TASK TO COMPLETE
Every line below that contains "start" is to be copied.

SOURCE MATERIAL
★ ★ ★ ★ ★

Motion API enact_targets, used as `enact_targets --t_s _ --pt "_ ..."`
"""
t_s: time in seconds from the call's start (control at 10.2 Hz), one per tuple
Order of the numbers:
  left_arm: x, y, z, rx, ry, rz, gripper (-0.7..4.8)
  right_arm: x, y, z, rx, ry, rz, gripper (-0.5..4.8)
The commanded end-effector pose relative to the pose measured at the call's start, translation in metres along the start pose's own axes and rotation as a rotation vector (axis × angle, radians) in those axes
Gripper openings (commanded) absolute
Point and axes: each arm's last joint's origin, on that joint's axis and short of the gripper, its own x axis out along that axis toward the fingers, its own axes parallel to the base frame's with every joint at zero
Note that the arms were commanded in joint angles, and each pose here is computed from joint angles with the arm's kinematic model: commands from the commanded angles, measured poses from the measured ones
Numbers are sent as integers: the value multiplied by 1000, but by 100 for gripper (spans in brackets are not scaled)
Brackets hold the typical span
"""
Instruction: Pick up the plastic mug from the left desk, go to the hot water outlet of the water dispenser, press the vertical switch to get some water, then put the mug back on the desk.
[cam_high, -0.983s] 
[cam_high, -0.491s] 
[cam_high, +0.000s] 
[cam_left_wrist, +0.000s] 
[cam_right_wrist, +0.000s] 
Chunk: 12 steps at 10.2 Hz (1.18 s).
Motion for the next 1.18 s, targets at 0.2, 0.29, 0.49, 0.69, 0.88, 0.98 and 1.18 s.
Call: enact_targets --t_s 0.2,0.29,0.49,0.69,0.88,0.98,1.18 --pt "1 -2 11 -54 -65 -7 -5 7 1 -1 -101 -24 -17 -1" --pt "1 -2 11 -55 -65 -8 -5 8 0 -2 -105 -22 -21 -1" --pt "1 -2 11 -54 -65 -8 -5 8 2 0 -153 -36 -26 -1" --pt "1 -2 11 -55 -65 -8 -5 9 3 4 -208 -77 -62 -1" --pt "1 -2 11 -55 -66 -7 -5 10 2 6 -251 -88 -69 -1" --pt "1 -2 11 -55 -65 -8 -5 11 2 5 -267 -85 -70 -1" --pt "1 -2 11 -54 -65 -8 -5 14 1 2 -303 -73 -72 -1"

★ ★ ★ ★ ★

EXERCISE RESPONSE
t_s: time in seconds from the call's start (control at 10.2 Hz), one per tuple
The commanded end-effector pose relative to the pose measured at the call's start, translation in metres along the start pose's own axes and rotation as a rotation vector (axis × angle, radians) in those axes

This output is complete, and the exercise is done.